A Casa Batlló inaugurou a reabilitação do seu terceiro andar, o último espaço residencial original do edifício que permanecia fechado ao público. Depois de mais de cem anos habitado pelos descendentes diretos da família Batlló, este andar passa a fazer parte do percurso do monumento, não só como espaço museológico, mas também como um conjunto de salas para encontros privados e experiências gastronómicas.

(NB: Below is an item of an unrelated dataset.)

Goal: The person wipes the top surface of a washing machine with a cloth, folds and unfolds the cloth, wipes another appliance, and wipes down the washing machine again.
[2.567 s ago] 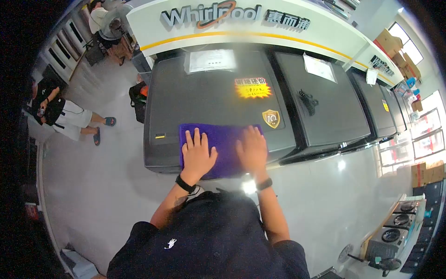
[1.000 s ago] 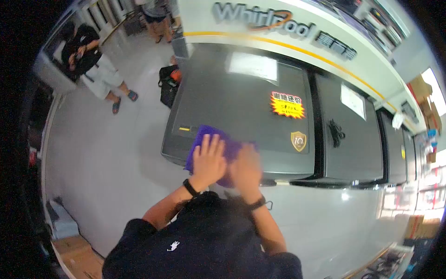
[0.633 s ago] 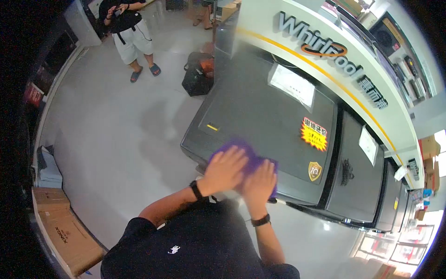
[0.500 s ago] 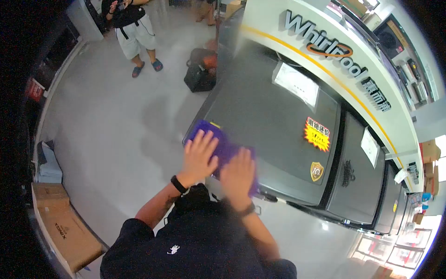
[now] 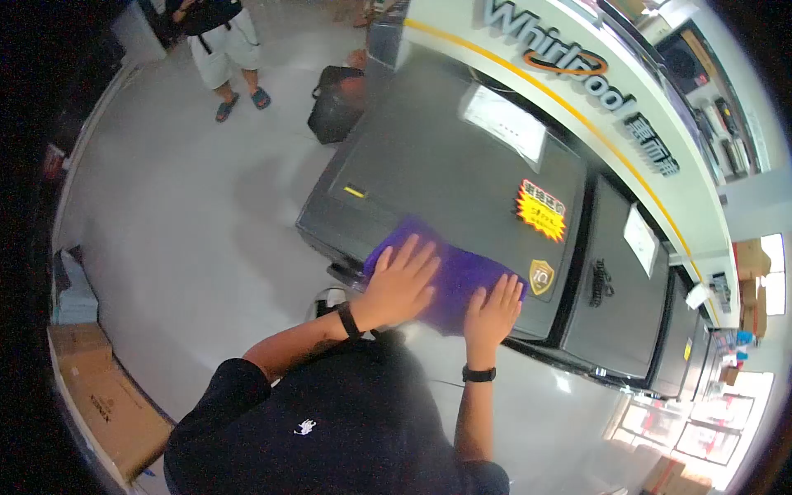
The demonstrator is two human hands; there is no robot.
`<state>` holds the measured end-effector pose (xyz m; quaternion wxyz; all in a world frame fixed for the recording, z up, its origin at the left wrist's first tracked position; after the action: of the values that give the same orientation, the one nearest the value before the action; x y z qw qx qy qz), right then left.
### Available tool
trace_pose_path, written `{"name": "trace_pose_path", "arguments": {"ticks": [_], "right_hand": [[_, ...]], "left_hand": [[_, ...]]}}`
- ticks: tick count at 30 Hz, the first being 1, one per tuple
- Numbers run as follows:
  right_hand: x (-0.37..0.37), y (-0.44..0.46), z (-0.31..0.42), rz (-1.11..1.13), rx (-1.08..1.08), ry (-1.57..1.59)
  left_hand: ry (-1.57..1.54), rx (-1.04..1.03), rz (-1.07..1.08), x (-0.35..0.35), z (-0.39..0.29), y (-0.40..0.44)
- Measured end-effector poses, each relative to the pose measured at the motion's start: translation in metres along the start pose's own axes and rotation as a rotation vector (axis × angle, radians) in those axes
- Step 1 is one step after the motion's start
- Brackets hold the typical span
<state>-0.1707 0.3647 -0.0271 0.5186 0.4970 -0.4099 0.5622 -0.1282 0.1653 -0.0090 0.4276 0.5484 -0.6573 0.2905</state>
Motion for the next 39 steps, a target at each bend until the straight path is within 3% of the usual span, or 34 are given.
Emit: {"name": "trace_pose_path", "arguments": {"ticks": [2,6,10,13,19,23,29,32,35,39], "right_hand": [[-0.005,0.000,0.009,-0.018,-0.021,-0.042],[-0.011,0.007,0.073,0.033,0.159,0.058],[-0.007,0.009,0.122,0.011,0.263,0.147],[-0.004,0.003,0.100,-0.009,0.251,0.250],[0.003,-0.006,0.011,-0.068,0.032,0.134],[-0.002,-0.006,0.015,-0.084,0.016,0.043],[-0.006,0.008,0.117,-0.009,0.188,0.079],[-0.010,0.005,0.146,0.004,0.279,0.137],[-0.004,0.002,0.123,0.012,0.298,0.243],[0.003,-0.011,0.051,-0.106,0.084,0.228]], "left_hand": [[-0.007,0.006,-0.028,0.008,0.015,-0.008],[0.023,0.189,-0.169,0.051,0.085,-0.026],[-0.011,0.258,-0.173,0.068,0.112,-0.032],[0.116,0.325,-0.148,0.057,0.089,-0.025],[0.020,0.015,-0.081,0.008,0.023,-0.006],[-0.047,-0.039,-0.042,0.017,0.027,-0.008],[0.086,0.287,-0.156,0.048,0.091,-0.026],[0.134,0.320,-0.136,0.052,0.100,-0.023],[0.277,0.350,-0.079,0.041,0.092,-0.014],[0.306,0.226,0.047,0.024,0.055,0.006]]}}
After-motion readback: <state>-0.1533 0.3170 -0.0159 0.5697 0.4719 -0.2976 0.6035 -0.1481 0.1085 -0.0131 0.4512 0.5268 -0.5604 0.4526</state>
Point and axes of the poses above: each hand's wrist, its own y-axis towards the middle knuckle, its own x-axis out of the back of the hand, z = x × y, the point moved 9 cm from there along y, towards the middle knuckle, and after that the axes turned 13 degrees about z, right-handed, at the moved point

A inauguração é o resultado de três anos de uma restauração minuciosa com enfoque arqueológico. Durante o processo, foram removidas camadas decorativas adicionadas durante o século XX para revelar a estrutura de 1906. Segundo Nina Bernat, diretora executiva da Casa Batlló, esta intervenção permite partilhar uma parte essencial da história do edifício que permaneceu viva e habitada até aos dias de hoje.
Uma restauração baseada no achado arqueológico

A equipa técnica, liderada pelo arquiteto Xavier Villanueva, trabalhou com o objetivo de recuperar o que já existia por baixo das reformas posteriores. « O processo foi quase arqueológico: retirar, descobrir e recuperar», explica Villanueva. Este trabalho permitiu resgatar estuques com motivos florais, tetos ondulados e portas recicladas que o próprio Gaudí adaptou para esta casa.
Entre as descobertas mais notáveis destaca-se uma maçaneta inédita desenhada pelo arquiteto, um achado que traz novos dados sobre a sua obsessão pelo detalhe ergonómico. Para a recuperação dos pavimentos e carpintarias, foram utilizadas técnicas artesanais que reproduzem fielmente os sistemas construtivos originais do génio modernista.
Uso doméstico e design contemporâneo
Ao contrário de outras zonas da casa, o terceiro andar mantém o seu caráter residencial. O projeto de design de interiores, da autoria de Paola Navone – OTTO Studio, procura habitar o espaço a partir de uma lógica quotidiana. Navone optou por um estilo eclético que mistura mobiliário e peças artesanais de diferentes contextos, respeitando sempre a base patrimonial. «Imaginei que esta habitação era a minha própria casa em Barcelona», refere a designer sobre a sua intervenção.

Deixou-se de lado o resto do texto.